THE TASK: In the material below, find each line that contains the word "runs" and copy it.
—————
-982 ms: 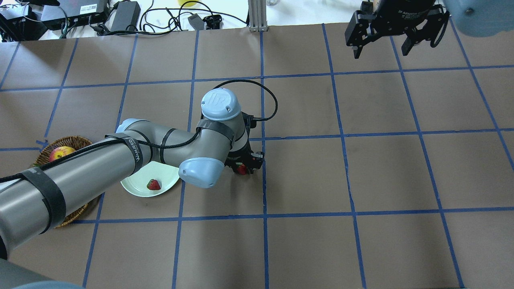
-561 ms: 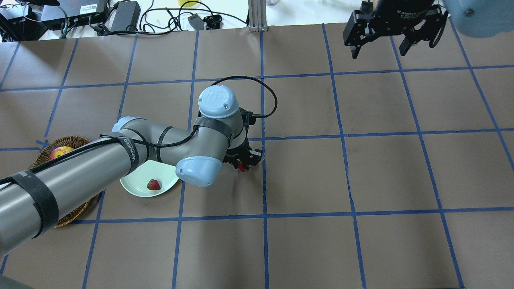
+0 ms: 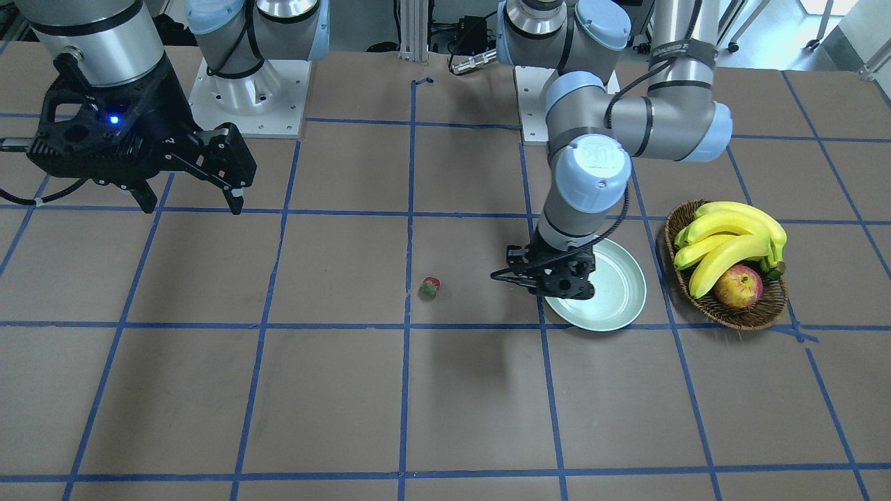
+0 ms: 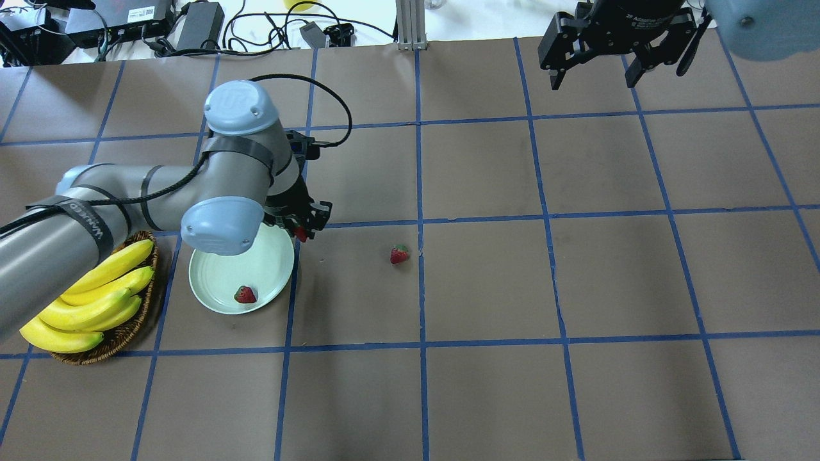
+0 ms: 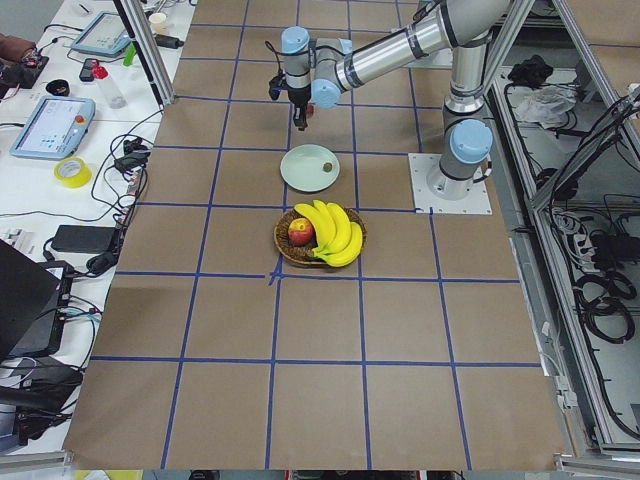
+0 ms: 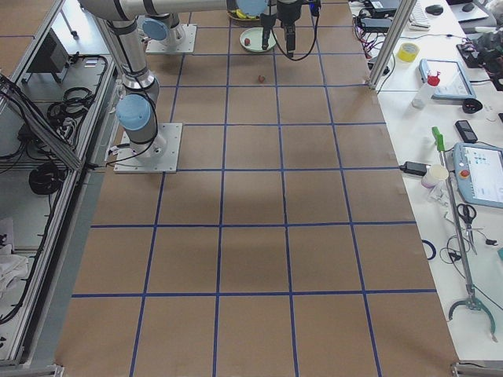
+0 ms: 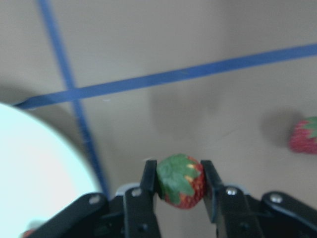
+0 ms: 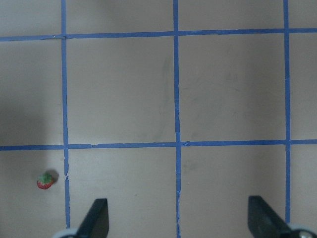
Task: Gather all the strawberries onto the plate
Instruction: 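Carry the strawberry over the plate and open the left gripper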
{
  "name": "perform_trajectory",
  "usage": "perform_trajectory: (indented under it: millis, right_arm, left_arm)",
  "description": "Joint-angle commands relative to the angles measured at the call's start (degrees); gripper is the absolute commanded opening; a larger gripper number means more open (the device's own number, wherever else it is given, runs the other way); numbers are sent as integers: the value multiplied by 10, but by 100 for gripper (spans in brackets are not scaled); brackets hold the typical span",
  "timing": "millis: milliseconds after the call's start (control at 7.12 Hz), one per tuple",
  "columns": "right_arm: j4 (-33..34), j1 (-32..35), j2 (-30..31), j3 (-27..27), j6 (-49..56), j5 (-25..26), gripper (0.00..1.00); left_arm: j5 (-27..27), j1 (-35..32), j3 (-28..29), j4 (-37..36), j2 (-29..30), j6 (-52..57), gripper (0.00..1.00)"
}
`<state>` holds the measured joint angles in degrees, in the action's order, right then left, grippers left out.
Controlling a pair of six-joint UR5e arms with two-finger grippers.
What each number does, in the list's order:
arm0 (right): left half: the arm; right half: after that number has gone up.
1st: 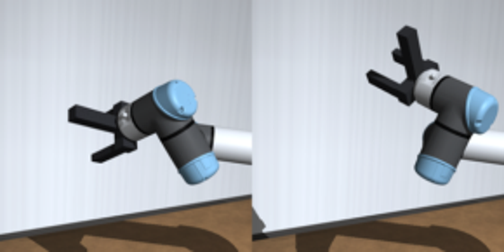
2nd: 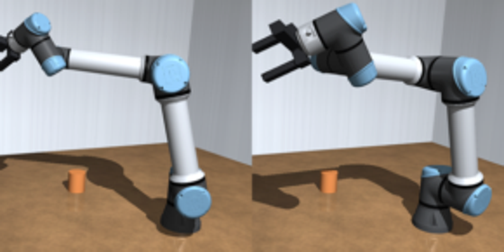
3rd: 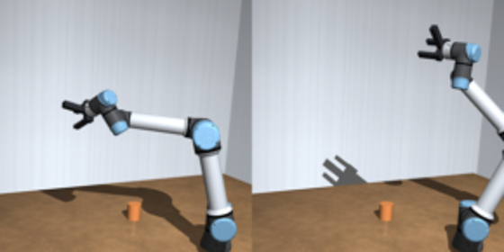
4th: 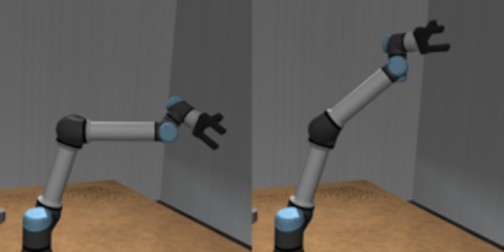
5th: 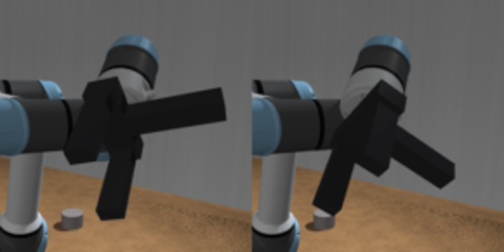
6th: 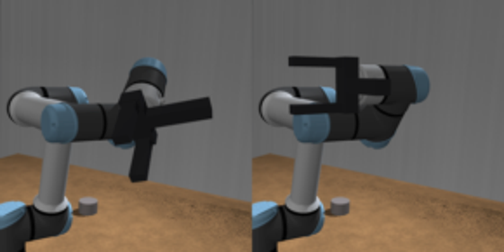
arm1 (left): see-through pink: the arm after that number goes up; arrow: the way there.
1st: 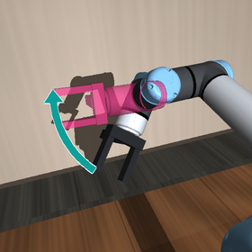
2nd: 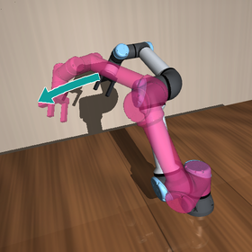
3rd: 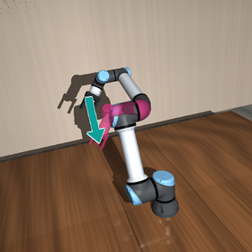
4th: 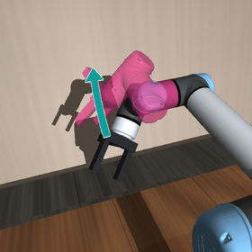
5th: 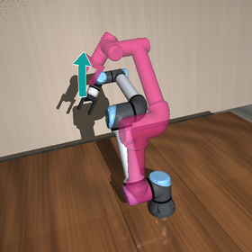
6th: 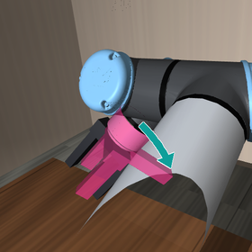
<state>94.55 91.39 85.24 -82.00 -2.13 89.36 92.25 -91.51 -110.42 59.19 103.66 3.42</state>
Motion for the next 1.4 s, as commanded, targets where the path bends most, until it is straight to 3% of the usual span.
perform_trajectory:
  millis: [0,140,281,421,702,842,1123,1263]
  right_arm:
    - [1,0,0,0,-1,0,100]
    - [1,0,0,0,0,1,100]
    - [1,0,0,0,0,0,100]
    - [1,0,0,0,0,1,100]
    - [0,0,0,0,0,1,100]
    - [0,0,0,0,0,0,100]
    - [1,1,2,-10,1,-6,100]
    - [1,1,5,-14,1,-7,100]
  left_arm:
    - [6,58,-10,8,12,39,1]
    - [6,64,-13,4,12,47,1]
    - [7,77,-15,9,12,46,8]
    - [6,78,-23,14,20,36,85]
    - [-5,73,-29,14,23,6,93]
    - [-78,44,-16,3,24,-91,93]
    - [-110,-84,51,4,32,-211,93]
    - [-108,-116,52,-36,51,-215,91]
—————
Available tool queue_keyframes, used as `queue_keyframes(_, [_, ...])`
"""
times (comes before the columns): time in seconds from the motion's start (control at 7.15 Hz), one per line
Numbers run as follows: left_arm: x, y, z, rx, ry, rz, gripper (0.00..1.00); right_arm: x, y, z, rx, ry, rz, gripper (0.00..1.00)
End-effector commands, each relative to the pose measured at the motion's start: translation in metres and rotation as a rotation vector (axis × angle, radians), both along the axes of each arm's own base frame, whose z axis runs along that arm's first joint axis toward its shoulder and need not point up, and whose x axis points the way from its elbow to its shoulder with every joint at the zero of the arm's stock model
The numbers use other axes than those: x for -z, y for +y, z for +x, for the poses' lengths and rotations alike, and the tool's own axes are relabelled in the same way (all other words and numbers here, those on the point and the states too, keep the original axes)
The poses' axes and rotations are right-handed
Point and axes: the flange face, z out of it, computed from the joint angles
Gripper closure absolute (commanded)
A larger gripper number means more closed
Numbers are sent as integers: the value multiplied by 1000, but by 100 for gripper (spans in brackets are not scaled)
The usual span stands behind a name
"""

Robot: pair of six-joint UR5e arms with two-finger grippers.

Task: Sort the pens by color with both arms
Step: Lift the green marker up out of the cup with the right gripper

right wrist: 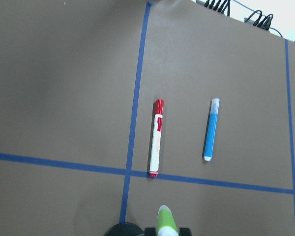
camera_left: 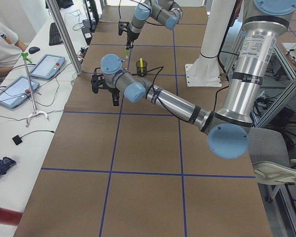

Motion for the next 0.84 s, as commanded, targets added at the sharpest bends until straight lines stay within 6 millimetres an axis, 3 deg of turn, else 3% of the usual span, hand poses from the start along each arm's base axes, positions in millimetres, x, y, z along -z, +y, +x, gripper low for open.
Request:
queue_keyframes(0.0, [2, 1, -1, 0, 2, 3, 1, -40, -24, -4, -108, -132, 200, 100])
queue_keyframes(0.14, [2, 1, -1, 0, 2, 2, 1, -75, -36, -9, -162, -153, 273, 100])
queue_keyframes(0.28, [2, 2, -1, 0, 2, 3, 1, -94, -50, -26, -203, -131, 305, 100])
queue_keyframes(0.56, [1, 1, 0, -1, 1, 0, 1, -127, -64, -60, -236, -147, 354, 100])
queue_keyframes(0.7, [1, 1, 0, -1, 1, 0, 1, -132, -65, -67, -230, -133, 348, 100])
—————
RESPONSE AREA:
  "description": "Joint-angle commands relative to the angles measured at the call's start (degrees); gripper is the absolute commanded opening; a larger gripper number means more open (the device's own number, wherever else it is given, runs the other way); numbers are sent as integers: the value multiplied by 10, but by 100 for gripper (spans in brackets are not scaled); brackets hold the typical span",
End-effector commands, each relative to the pose measured at the motion's start: translation in metres and rotation as a rotation vector (axis × angle, radians), both along the axes of each arm's own base frame, whose z axis runs along that arm's first joint axis toward its shoulder and need not point up, and whose x axis points the way from its elbow to its shoulder with every joint at the zero of the arm's stock model

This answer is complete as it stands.